Show HN: Tired checking different ML algorithms? Try: mljar-supervised

pplonski86 · on May 16, 2020

The mljar-supervised is an AutoML tool that works with tabular data. It can handle binary classification, multiclass classification, and regression problems. What's good in it: - it can produce markdown reports which you can commit to the repository, example: https://github.com/mljar/mljar-examples/tree/master/House_pr...

- it computes the Baseline, so you can check if you need ML or not

- this package is training simple Decision Trees with max_depth <= 5, so you can easily visualize them with amazing dtreeviz to better understand your data.

- it is using simple linear regression and include its coefficients in the summary report,

- it has a vast set of algorithms: Random Forest, Extra Trees, LightGBM, Xgboost, CatBoost (Neural Networks will be added soon).

- it can do features preprocessing, like: missing values imputation and converting categoricals. What is more, it can also handle target values preprocessing (You won't believe how often it is needed!). For example, converting categorical target into numeric.

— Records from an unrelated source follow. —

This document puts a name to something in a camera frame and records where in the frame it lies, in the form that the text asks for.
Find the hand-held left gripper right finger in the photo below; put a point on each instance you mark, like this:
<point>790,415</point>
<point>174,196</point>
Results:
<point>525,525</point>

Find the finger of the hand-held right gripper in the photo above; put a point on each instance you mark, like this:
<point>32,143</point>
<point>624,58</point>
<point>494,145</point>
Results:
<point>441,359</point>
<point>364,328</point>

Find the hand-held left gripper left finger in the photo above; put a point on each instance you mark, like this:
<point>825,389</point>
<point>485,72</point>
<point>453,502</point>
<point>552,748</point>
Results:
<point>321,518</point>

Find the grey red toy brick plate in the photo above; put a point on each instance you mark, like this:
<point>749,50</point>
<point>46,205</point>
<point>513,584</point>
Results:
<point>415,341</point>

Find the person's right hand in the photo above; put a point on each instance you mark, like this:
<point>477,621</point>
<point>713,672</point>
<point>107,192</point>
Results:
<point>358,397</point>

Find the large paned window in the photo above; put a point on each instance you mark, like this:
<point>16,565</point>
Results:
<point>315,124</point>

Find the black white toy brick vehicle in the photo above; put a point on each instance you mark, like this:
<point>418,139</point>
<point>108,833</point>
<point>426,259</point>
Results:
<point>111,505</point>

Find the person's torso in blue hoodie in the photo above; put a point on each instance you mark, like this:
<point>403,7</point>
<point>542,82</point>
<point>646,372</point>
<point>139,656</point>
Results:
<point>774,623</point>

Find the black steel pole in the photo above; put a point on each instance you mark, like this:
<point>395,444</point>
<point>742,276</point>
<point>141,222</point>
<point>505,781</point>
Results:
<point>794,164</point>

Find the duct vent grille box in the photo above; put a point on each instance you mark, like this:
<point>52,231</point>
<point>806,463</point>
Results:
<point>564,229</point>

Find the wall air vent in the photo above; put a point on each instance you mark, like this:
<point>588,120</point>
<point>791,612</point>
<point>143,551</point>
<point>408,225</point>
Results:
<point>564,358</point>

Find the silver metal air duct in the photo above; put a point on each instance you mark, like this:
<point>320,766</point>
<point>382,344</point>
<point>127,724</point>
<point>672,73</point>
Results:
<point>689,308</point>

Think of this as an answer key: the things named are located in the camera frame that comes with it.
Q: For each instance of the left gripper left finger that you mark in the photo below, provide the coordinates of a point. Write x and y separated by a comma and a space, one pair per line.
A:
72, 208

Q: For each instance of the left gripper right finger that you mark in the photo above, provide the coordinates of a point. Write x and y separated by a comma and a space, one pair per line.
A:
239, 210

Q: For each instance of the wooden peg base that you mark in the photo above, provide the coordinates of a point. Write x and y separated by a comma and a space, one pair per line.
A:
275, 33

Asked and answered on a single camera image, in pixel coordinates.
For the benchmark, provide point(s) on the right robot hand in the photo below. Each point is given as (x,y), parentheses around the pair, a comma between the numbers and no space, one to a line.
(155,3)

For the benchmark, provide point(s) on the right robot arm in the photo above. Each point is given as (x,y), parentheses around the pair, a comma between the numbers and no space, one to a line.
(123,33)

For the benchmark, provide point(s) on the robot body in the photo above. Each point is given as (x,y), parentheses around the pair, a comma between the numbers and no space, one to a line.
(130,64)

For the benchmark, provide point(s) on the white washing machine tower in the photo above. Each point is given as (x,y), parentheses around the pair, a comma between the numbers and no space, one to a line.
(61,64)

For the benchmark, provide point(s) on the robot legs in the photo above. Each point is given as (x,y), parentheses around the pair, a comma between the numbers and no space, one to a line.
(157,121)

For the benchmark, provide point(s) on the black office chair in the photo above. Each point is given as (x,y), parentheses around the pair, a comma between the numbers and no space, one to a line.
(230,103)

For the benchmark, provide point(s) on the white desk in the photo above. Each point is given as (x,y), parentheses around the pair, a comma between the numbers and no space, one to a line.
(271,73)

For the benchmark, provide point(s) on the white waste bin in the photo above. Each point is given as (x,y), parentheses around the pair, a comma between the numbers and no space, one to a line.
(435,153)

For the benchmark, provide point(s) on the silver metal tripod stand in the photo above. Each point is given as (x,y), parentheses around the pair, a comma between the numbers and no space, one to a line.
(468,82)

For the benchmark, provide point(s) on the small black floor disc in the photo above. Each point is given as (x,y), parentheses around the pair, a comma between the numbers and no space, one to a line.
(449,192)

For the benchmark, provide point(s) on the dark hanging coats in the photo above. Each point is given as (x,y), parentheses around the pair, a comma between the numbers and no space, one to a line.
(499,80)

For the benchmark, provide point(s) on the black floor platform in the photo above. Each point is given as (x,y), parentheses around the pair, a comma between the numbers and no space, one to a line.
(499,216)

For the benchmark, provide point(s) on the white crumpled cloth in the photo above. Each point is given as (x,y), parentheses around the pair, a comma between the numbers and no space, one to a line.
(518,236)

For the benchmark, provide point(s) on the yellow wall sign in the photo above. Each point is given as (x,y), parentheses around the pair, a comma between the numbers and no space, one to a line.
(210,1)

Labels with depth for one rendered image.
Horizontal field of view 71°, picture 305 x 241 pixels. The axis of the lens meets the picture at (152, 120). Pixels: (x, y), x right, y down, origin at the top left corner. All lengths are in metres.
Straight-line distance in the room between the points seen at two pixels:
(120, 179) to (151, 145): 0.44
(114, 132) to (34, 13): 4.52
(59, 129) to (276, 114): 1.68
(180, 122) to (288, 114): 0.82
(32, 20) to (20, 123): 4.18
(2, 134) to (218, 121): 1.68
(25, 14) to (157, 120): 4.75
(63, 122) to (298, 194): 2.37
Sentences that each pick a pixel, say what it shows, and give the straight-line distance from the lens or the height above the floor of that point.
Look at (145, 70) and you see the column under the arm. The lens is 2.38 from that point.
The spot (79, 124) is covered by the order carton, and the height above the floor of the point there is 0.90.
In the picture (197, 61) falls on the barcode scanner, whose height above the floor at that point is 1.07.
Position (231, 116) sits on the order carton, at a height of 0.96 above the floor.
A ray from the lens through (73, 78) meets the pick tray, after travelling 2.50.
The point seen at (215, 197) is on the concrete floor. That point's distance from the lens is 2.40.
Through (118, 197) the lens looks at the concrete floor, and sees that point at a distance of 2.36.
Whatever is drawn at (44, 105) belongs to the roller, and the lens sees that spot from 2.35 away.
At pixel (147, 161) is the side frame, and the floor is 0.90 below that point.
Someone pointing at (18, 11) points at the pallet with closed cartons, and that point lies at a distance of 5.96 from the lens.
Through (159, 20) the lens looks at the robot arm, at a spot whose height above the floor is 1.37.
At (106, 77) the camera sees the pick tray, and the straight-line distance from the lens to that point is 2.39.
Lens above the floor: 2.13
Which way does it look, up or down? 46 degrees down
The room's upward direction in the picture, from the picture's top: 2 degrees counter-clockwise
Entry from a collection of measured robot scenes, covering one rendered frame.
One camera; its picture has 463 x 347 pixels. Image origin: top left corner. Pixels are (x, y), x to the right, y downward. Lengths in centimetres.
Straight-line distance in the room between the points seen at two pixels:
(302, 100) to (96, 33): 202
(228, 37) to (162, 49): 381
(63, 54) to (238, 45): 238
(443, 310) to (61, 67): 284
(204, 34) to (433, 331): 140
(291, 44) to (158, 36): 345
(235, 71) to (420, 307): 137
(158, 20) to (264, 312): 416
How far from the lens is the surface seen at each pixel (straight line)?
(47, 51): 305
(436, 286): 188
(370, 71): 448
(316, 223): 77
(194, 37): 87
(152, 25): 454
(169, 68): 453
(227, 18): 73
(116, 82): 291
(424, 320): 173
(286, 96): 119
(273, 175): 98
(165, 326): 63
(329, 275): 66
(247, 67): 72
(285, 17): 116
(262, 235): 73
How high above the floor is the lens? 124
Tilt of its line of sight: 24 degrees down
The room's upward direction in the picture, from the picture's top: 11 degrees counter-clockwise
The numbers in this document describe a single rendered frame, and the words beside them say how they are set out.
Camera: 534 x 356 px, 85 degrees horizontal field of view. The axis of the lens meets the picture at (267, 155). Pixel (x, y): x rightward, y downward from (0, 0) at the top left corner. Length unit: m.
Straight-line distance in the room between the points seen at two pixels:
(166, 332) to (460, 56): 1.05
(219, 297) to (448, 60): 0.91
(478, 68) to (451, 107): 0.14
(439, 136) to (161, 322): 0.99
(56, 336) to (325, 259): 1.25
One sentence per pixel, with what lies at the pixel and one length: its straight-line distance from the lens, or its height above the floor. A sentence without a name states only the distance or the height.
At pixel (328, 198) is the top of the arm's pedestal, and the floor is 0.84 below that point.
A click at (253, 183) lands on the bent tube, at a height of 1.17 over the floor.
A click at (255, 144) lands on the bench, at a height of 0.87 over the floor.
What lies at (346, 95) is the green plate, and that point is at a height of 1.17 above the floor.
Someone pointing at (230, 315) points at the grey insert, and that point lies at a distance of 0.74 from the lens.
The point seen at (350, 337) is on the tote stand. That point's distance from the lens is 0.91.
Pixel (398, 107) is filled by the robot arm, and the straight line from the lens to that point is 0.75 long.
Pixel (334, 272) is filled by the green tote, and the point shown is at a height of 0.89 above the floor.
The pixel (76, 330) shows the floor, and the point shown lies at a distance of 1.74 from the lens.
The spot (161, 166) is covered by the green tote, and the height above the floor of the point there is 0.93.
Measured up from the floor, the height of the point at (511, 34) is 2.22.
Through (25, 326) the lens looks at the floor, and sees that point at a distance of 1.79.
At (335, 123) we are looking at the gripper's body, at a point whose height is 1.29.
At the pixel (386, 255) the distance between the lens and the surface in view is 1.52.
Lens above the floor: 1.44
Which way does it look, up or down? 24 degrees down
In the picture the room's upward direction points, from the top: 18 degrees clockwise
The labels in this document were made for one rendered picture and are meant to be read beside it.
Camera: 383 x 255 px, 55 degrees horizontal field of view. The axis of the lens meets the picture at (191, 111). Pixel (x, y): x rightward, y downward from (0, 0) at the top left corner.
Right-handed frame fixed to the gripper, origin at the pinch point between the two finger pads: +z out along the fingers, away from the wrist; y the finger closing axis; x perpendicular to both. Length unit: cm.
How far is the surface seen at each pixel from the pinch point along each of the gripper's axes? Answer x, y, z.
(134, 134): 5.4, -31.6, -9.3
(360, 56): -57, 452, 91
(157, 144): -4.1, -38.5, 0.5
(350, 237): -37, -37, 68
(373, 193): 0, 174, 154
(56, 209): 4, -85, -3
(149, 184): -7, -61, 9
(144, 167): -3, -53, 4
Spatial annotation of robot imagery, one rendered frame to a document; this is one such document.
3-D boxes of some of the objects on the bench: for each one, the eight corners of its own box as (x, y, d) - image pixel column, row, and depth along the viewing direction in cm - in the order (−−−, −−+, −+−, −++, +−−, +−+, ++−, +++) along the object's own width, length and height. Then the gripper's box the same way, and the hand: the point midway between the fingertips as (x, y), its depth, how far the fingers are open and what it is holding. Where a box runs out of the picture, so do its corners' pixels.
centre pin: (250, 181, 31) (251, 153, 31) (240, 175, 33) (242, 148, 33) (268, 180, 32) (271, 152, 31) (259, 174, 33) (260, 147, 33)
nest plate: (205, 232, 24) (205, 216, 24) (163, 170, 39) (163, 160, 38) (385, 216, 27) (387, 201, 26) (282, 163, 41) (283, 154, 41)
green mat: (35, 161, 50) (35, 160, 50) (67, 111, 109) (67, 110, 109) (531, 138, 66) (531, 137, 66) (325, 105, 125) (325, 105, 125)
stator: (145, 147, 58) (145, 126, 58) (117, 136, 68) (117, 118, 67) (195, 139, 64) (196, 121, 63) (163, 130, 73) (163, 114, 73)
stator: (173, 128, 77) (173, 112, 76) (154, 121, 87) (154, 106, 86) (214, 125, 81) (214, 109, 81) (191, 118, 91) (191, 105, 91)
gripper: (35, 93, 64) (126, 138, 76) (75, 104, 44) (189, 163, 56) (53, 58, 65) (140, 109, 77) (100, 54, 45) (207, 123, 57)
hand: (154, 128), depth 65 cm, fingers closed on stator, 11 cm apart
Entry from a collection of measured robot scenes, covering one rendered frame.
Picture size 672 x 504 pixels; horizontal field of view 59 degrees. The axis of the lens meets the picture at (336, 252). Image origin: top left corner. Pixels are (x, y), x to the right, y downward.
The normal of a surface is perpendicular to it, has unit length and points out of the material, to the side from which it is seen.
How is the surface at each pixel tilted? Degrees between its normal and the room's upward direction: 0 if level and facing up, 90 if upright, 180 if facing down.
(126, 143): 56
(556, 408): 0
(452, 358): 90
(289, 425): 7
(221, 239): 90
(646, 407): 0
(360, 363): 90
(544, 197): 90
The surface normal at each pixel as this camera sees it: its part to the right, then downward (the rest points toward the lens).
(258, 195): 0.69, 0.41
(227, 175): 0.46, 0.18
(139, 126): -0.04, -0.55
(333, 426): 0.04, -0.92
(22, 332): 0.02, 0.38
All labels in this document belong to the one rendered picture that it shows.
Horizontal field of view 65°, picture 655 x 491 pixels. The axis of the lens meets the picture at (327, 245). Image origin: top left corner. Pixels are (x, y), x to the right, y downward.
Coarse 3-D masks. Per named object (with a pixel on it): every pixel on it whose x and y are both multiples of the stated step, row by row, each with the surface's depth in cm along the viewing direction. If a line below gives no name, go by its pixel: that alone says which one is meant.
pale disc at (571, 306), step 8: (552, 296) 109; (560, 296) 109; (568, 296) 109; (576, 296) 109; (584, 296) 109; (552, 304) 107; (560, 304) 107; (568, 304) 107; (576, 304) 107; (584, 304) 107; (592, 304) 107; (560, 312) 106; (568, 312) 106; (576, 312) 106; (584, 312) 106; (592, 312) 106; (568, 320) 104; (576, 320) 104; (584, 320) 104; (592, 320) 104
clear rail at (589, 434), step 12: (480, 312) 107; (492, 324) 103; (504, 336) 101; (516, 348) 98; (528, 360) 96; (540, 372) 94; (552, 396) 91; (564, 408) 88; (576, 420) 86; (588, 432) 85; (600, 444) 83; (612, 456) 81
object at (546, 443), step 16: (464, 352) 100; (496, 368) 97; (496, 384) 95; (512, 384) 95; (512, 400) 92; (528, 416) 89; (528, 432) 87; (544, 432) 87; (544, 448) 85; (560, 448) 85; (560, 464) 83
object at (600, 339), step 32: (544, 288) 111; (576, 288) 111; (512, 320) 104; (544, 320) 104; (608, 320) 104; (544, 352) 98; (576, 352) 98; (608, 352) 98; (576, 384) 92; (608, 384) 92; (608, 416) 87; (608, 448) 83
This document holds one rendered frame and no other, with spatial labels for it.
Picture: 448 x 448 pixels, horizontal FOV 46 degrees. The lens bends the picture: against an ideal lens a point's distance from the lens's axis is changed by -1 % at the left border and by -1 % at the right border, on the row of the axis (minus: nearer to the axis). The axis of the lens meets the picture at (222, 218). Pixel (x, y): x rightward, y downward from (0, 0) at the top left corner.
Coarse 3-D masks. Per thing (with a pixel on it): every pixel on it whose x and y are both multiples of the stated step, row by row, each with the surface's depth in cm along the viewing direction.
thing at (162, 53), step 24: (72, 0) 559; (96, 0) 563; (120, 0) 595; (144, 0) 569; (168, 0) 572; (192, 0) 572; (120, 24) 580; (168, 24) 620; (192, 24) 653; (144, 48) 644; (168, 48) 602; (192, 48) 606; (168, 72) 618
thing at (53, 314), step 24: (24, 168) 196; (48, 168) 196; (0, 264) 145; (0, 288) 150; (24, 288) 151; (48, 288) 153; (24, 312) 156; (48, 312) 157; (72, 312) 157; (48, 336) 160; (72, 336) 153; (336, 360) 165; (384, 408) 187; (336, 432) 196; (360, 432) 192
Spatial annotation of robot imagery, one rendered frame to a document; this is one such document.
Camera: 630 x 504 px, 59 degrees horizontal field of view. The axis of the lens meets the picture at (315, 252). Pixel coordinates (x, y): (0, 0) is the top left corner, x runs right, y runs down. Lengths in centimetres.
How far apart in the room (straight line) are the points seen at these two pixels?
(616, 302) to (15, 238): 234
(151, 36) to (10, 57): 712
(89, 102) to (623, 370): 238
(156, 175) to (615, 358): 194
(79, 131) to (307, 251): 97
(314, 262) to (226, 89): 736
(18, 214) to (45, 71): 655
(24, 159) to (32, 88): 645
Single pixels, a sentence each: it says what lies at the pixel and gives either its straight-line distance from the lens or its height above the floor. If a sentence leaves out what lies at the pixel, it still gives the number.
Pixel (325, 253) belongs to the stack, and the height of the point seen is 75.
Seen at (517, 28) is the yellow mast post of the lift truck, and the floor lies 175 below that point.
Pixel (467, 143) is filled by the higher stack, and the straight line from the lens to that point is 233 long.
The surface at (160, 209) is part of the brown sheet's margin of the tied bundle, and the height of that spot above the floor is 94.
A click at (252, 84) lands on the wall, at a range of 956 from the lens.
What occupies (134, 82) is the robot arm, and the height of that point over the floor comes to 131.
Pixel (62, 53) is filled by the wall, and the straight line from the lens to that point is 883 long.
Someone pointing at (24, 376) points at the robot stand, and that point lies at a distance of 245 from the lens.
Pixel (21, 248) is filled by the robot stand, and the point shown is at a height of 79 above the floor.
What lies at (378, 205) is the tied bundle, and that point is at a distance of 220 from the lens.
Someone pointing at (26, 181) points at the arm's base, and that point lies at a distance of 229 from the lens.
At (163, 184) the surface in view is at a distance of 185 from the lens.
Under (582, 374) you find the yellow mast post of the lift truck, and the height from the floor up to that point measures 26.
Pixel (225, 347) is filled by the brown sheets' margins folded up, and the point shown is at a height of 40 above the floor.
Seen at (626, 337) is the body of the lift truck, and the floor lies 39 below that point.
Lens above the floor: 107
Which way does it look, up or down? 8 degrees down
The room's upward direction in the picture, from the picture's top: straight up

- it tunes hyper-parameters with not-so-random-search algorithm (random-search over a defined set of values) and hill-climbing to fine-tune final models.

- it cares about the explainability of models: for every algorithm, the feature importance is computed based on permutation. Additionally, for every algorithm, the SHAP explanations are computed: feature importance, dependence plots, and decision plots (explanations can be switched off with explain_level parameter).